В 1933 году 48-летний философ, еврей, бежал из гитлеровской Германии в Швейцарию, оттуда перекочевал в Америку, где и работал над своим трёхтомным трудом, одной из самых завораживающих книг минувшего века. После войны вернулся, причём в Восточную Германию, занял кафедру в Лейпциге. Блох был превосходным лектором, блестящим говоруном, одним их тех, кто живёт в созданном им замкнутом мире идей, похожем на роскошный заоблачный замок, над которым, однако, реял флаг «первого социалистического государства на немецкой земле». Президент ГДР Вильгельм Пик наградил Блоха орденом. В газете «Neues Deutschland» появилось заявление Эрнста Блоха: «Я с гневом узнал о том, что реваншисты в Западной Германии хотят использовать моё имя в своих тёмных делишках... я стою на стороне социализма, на почве Германской Демократической Республики, где поставлена гуманистическая цель диквидировать эксплуатацию человека человеком».

Но потом начались неприятности, не желавшего шагать в ногу профессора отставили от должности; кончилось тем, что он эмигрировал, на этот раз в Федеративную республику. Там вышел в свет его труд. Блох получил кафедру в Тюбингене и престижную премию. Там же, в Тюбингене, в 1977 году он и умер в возрасте 92 лет.


Философия Эрнста Блоха представляет собой попытку соединить Гегеля (и через него Маркса) с иудейско-христианской утопией Царства Божьего на земле и привести всё вместе в единую систему при помощи диалектического материализма. Природа и общество устроены сходным образом и, развиваясь, в конце концов преодолеют своё несовершенство. Развитие совершается путём революционных потрясений, человек победит социальное отчуждение, и тогда – что будет тогда? 1600-страничная библия Блоха, обетование надежды, заканчивается такими словами (перевод автора статьи):

«Человек всё ещё живёт в своей предыистории, собственно говоря, до сотворения мира, подлинного мира. Настоящая Книга Бытия пишется не в начале, а в конце – когда общество и бытиё станут радикальными в буквальном смысле слова, то есть доберутся до самых корней. Корень же истории есть трудящийся, творящий, преобразующий и преодолеваюший навязываемую ему реальность человек, и когда он овладеет собой и утвердит себя и своё достояние без отчуждения, без уступок своих прав в подлинной демократии, – в мире появится то, что, мнится, осталось в детстве – земля, где никто ещё никогда не бывал: Родина».
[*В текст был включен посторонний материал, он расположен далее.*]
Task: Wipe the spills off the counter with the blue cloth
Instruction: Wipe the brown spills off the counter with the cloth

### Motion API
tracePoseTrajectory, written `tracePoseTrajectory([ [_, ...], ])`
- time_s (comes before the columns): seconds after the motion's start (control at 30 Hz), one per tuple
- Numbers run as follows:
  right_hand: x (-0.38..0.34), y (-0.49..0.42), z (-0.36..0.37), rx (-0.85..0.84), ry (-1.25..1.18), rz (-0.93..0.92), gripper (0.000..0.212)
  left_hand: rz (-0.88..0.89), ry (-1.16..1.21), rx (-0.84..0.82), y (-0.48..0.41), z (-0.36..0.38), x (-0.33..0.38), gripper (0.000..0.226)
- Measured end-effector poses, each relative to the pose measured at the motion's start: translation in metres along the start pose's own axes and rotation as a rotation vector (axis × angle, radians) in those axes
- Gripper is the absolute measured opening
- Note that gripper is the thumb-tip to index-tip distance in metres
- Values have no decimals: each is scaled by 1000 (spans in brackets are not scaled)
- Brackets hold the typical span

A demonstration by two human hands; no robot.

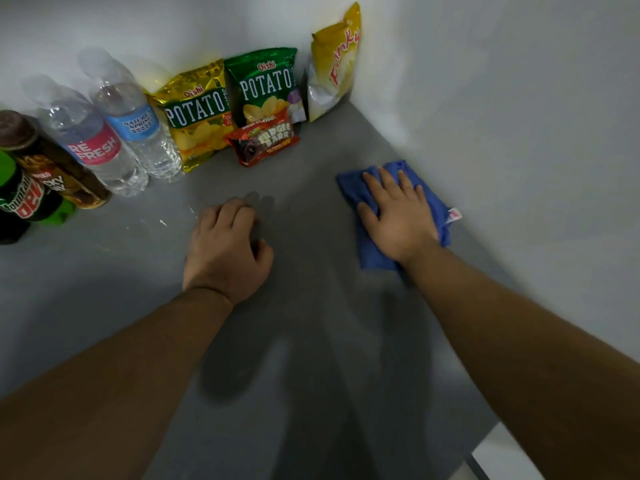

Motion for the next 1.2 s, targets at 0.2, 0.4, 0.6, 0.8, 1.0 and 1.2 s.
tracePoseTrajectory([
  [0.2,-21,70,11,-41,-22,-146,65,9,2,12,3,-5,6,41],
  [0.4,57,98,-5,-97,42,-264,62,-13,16,-35,17,-10,21,51],
  [0.6,39,87,4,-26,-10,33,65,139,105,-54,76,1,88,45],
  [0.8,57,167,9,-100,1,-283,63,183,139,-83,124,19,130,44],
  [1.0,103,162,-5,-111,63,-245,64,189,113,-125,134,29,134,44],
  [1.2,61,177,11,-64,-24,-5,65,198,69,-132,133,31,134,44],
])
Point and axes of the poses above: each hand's wrist, its own y-axis away from the middle knuckle, its own z-axis out of the palm, x = y × z, the point moved 2 cm from there along -y, towards the middle knuckle, and after that the axes turned 3 degrees about -x, right-handed, at the moved point
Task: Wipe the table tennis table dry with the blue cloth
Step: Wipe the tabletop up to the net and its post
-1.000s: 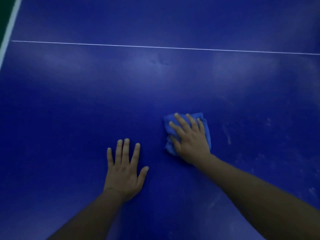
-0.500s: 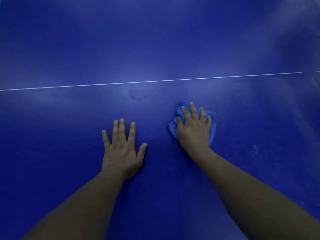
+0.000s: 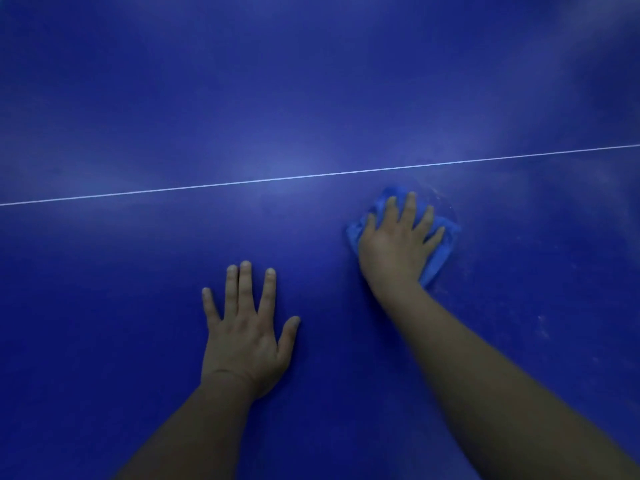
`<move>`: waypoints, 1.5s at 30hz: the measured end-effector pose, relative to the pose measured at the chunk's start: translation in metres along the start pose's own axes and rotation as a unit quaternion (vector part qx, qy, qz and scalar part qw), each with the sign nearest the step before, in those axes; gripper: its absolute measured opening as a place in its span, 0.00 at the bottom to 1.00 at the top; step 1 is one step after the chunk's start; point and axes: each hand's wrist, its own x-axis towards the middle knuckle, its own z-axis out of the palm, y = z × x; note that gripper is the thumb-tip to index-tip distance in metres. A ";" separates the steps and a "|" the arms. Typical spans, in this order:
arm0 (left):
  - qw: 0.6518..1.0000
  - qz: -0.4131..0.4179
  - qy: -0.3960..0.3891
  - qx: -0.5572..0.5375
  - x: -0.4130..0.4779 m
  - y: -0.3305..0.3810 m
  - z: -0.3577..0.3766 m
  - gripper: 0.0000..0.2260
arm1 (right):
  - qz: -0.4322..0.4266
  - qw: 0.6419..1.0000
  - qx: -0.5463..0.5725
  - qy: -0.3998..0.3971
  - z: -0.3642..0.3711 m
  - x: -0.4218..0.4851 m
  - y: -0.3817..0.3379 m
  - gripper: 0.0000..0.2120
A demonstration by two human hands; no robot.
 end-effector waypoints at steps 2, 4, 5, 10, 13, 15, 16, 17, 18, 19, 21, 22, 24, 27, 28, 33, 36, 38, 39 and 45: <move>1.000 0.000 0.001 0.007 0.000 0.000 -0.001 0.35 | -0.074 0.996 -0.022 -0.044 0.005 -0.027 -0.028 0.29; 1.000 -0.001 0.003 0.012 0.000 0.000 -0.001 0.35 | -0.145 0.987 -0.033 -0.062 0.007 -0.021 -0.052 0.30; 1.000 -0.001 0.004 0.012 0.000 0.000 -0.001 0.35 | -0.162 0.984 -0.034 -0.067 0.008 -0.006 -0.056 0.29; 1.000 0.001 -0.001 0.013 0.000 -0.001 -0.001 0.35 | -0.005 1.000 -0.003 -0.012 -0.005 0.073 0.018 0.27; 1.000 0.001 0.000 0.016 0.000 -0.002 0.001 0.35 | 0.065 0.998 -0.010 0.002 -0.013 0.069 0.053 0.28; 1.000 0.003 -0.002 0.018 0.000 -0.002 0.002 0.35 | 0.005 0.999 -0.044 0.007 -0.008 0.046 0.035 0.32; 1.000 0.004 0.000 0.018 0.000 -0.002 0.002 0.35 | -0.051 0.997 -0.049 0.001 -0.004 0.035 0.019 0.33; 1.000 0.003 0.001 0.019 0.001 -0.003 0.003 0.35 | -0.120 0.991 -0.050 -0.009 0.001 0.025 0.000 0.33; 1.000 0.001 0.002 0.022 0.001 -0.003 0.003 0.35 | -0.186 0.981 -0.053 -0.027 0.005 0.016 -0.018 0.32; 1.000 0.001 0.002 0.025 0.001 -0.003 0.003 0.35 | -0.227 0.971 -0.058 -0.051 0.007 0.014 -0.029 0.30; 1.000 0.005 0.003 0.029 0.002 -0.003 0.003 0.35 | -0.207 0.974 -0.061 -0.063 0.005 0.033 -0.027 0.27; 1.000 0.006 0.004 0.029 0.002 -0.003 0.003 0.35 | -0.163 0.984 -0.056 -0.041 0.001 0.050 -0.014 0.26; 1.000 0.007 0.003 0.025 0.002 -0.003 0.002 0.35 | -0.053 0.998 -0.041 0.001 -0.008 0.080 0.028 0.25; 1.000 0.005 -0.003 0.014 0.001 -0.003 0.001 0.35 | 0.053 0.998 -0.017 0.020 -0.027 0.106 0.097 0.24; 1.000 0.006 -0.004 0.014 0.001 -0.002 0.000 0.35 | 0.062 0.998 -0.011 0.013 -0.032 0.112 0.109 0.25; 1.000 -0.001 -0.023 0.010 0.001 -0.002 -0.003 0.36 | -0.152 0.987 -0.053 -0.024 -0.022 0.102 0.075 0.27; 1.000 -0.003 -0.028 0.003 0.001 -0.001 -0.005 0.36 | -0.368 0.929 -0.031 -0.029 -0.010 0.008 0.063 0.25; 0.999 -0.006 -0.034 0.000 0.001 0.000 -0.005 0.36 | -0.461 0.884 -0.026 -0.070 -0.011 -0.068 0.077 0.24; 0.999 -0.007 -0.038 -0.003 0.001 0.001 -0.007 0.36 | -0.505 0.858 -0.031 -0.085 -0.013 -0.089 0.085 0.24; 0.999 -0.010 -0.052 -0.008 0.003 0.003 -0.014 0.35 | -0.373 0.926 -0.052 -0.012 -0.016 0.048 0.067 0.28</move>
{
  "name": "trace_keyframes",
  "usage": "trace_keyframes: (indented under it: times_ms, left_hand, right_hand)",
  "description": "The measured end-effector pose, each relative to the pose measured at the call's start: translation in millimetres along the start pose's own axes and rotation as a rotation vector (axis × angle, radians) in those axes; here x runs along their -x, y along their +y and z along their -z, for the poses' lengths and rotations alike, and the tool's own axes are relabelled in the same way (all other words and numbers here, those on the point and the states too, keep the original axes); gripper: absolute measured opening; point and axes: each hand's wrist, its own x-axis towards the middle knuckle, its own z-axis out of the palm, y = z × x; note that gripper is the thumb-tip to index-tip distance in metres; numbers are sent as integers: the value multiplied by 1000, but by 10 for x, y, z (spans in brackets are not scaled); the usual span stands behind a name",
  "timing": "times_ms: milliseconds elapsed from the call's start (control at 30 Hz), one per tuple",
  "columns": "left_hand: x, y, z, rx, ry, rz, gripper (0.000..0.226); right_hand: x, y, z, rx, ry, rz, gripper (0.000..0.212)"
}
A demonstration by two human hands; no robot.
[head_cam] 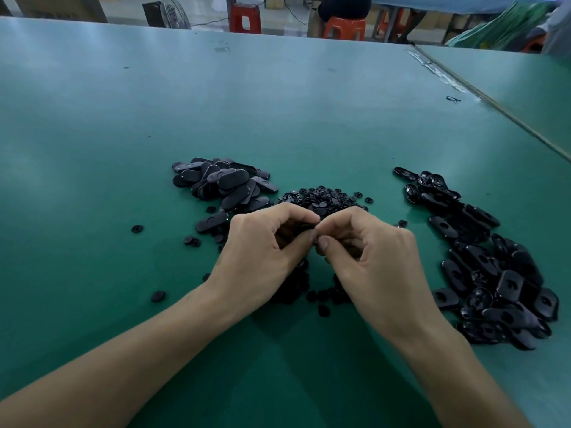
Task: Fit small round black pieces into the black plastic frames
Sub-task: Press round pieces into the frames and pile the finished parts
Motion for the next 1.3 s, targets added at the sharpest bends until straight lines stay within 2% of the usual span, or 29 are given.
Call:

Блоха уже давно нет в живых, нет и Сартра, верившего в третий путь, нет многих и славных, а их ученики и последователи сидят вокруг пепелища. Праздник утопической мысли отшумел, и нужно довольствоваться скучной обыденщиной, суровой прозой. Скучно жить в обществе, где задают тон не мечтатели, художники мысли и пророки, а бизнесмены, тошно просыпаться утром в понедельник, когда за окнами брезжит двадцать первый век. Этот век будет изживать собственные заблуждения. Вернётся ли он когда-нибудь к видению рая на земле?